### WORK TASK:
Copy down the listing below exactly. Do not include pictures.

### DATA IN THIS EXERCISE:
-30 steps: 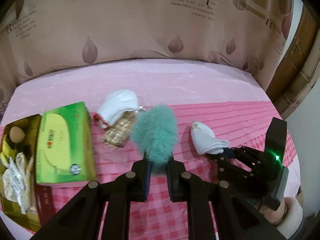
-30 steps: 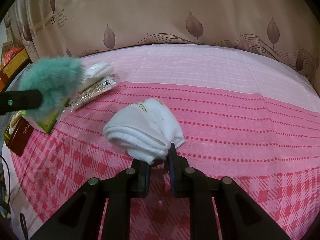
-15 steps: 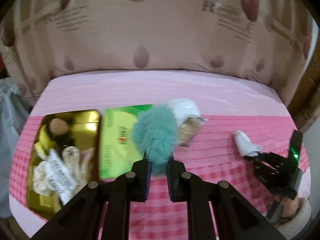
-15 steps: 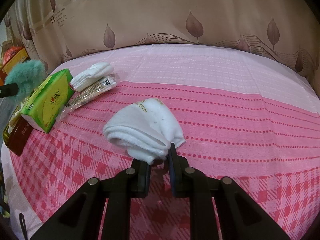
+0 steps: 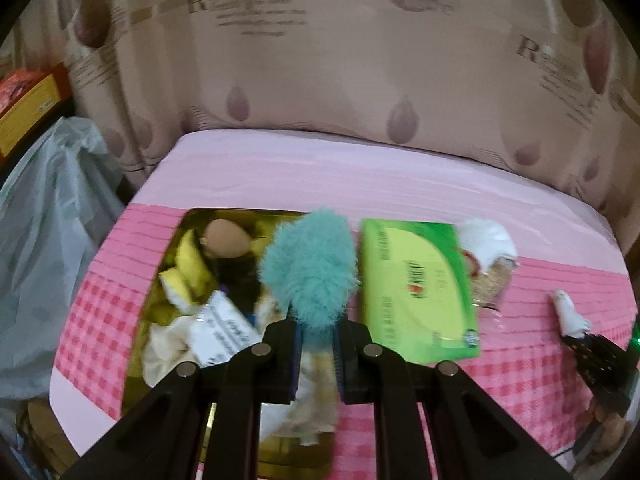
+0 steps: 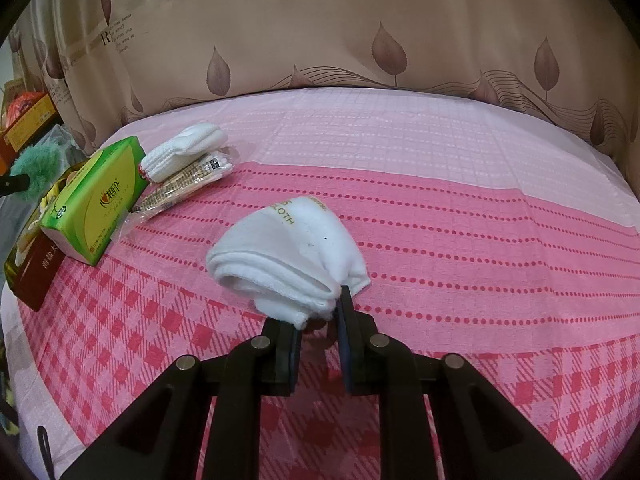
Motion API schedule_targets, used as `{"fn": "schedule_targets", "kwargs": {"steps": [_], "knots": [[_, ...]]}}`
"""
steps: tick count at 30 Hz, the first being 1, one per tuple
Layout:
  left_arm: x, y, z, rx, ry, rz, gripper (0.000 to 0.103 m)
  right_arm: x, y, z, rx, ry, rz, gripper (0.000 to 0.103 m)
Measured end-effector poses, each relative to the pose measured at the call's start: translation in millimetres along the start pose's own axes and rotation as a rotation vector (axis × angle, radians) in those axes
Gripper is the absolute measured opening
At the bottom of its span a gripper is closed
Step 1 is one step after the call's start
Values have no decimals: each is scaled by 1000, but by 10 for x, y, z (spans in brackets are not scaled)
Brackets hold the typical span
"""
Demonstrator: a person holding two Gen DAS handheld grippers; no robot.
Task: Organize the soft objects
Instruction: 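Carry the green pom-pom into the gold tin and open the left tool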
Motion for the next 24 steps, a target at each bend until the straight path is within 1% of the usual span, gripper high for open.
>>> {"fn": "schedule_targets", "kwargs": {"steps": [7,13,20,24], "knots": [[-141,359,28,23,23,-74,13,-4,0,-2,3,0,2,15],[-277,536,92,34,43,-119,13,-3,5,-3,3,0,2,15],[-394,670,218,42,72,-141,13,-5,4,-1,7,1,5,15],[-412,684,253,34,78,-133,18,0,-4,-1,10,1,6,15]]}}
Point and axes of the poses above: each gripper's, at about its wrist camera, not at the fingertips, and x roughly against the way its jaws point, y to its left, z to its underside, the point moved 1 cm from there along -x, roughly the way its jaws point, and after that the axes turned 15 degrees about -y, right-handed, at the moved point
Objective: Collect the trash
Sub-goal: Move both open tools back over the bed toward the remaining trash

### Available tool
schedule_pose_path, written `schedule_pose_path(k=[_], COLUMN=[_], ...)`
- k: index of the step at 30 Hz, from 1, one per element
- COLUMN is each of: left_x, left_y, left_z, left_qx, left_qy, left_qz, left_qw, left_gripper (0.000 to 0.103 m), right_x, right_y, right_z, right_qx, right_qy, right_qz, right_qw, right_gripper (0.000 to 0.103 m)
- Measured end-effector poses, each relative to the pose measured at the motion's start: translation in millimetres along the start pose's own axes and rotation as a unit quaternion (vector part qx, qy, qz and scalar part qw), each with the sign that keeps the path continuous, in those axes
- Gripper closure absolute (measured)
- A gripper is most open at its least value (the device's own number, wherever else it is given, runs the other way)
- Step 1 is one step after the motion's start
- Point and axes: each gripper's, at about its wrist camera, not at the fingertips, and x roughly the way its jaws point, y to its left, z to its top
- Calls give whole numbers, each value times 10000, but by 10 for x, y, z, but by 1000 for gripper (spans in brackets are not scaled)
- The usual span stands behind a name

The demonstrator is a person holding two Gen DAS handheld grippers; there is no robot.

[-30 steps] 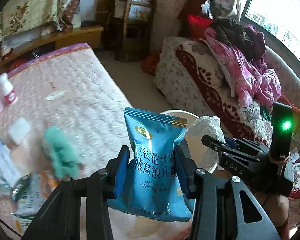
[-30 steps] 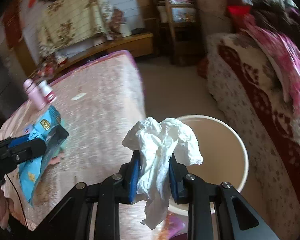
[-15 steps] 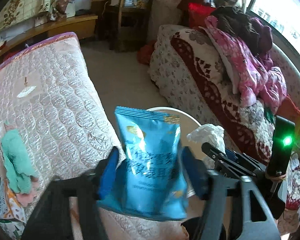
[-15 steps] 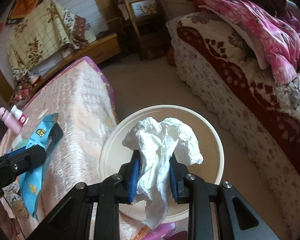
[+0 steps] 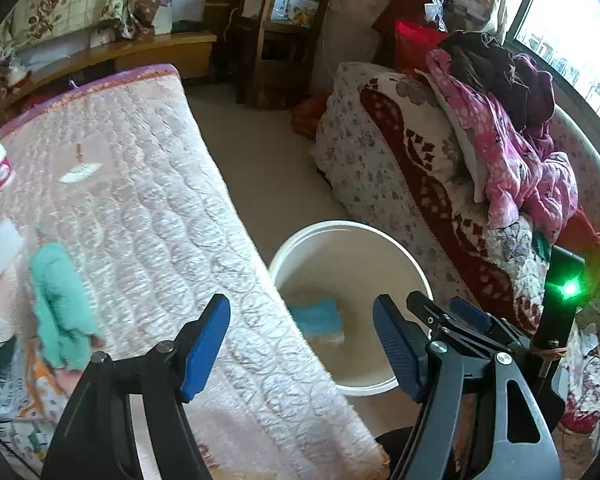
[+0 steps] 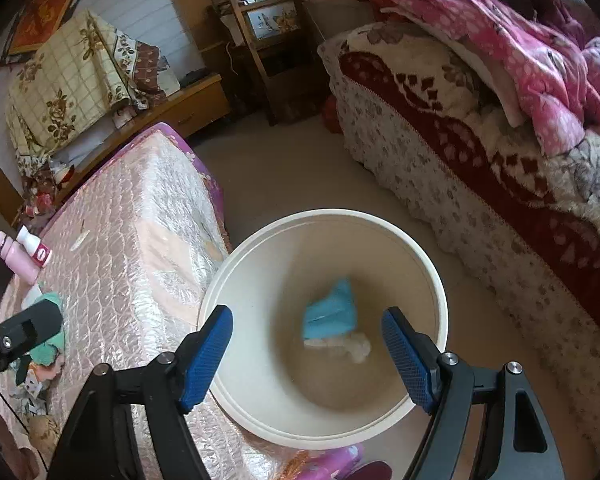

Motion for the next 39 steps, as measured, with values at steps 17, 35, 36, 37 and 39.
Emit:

### EXPECTED ANSWER:
-30 steps: 
-30 steps: 
-15 steps: 
-15 steps: 
+0 steps: 
+0 steps: 
Motion API schedule_targets, used as `{"fn": "schedule_targets", "kwargs": {"steps": [_], "knots": [[_, ...]]}}`
"""
steps: tick count at 30 Hz, the first being 1, one per tuple
Layout:
  left_arm: x, y, z, rx, ry, rz, gripper (0.000 to 0.103 m)
  right_arm: x, y, z, rx, ry, rz, gripper (0.000 to 0.103 m)
Measured end-effector poses, each relative to the pose measured at the call's start: translation in millimetres along the start pose's own axes and rotation as a rotation vector (axis × angle, radians) in those axes
Gripper is the absolute measured opening
At the bottom of its span a gripper is closed
Step 1 is one step after the call's start
Values have no decimals: each is scaled by 1000, but by 10 for x, y, z (spans in brackets are not scaled)
Brackets hold the typical span
"""
Demonstrator: a person holding two Gen DAS handheld grippers; no robot.
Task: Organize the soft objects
Instruction: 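Carry the green pom-pom into the gold tin and open the left tool
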Motion for the next 24 steps, a target at each bend until the straight path is within 1% of the usual span, gripper high for open.
>>> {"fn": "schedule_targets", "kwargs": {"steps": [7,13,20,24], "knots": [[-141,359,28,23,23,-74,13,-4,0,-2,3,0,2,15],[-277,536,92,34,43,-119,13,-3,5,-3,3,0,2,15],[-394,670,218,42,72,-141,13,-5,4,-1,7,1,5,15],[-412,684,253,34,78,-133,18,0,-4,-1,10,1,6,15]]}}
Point and axes of the poses above: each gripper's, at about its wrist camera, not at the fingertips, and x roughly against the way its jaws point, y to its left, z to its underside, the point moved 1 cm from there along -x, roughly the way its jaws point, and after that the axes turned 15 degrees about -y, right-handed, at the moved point
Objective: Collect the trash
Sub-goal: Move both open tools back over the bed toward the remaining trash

### Available tool
schedule_pose_path, written `schedule_pose_path(k=[_], COLUMN=[_], ...)`
- k: index of the step at 30 Hz, from 1, one per element
- COLUMN is each of: left_x, left_y, left_z, left_qx, left_qy, left_qz, left_qw, left_gripper (0.000 to 0.103 m), right_x, right_y, right_z, right_qx, right_qy, right_qz, right_qw, right_gripper (0.000 to 0.103 m)
- Measured end-effector poses, each relative to the pose measured at the motion's start: translation in millimetres along the start pose's own axes and rotation as a unit quaternion (vector part qx, qy, qz and scalar part qw), each with the sign that keeps the path continuous, in those axes
- Gripper closure absolute (measured)
- A gripper is most open at its least value (the device's own number, wherever else it is given, runs the other way)
- Step 1 is one step after the motion's start
- Point and axes: each gripper's, at about its wrist camera, not at the fingertips, and x roughly the way its jaws point, y to its left, z to its top
- Calls give whole numbers, each value times 10000, but by 10 for x, y, z, but by 1000 for gripper (spans in brackets are not scaled)
- The usual span stands behind a name

The demonstrator is a person holding two Gen DAS handheld grippers; there is no robot.

[-30 steps] 
[-30 steps] 
[-15 steps] 
[-15 steps] 
[+0 steps] 
[+0 steps] 

Motion for the next 39 steps, as measured, with values at steps 17, 35, 36, 37 and 39.
Emit:

Nothing further remains in this exercise.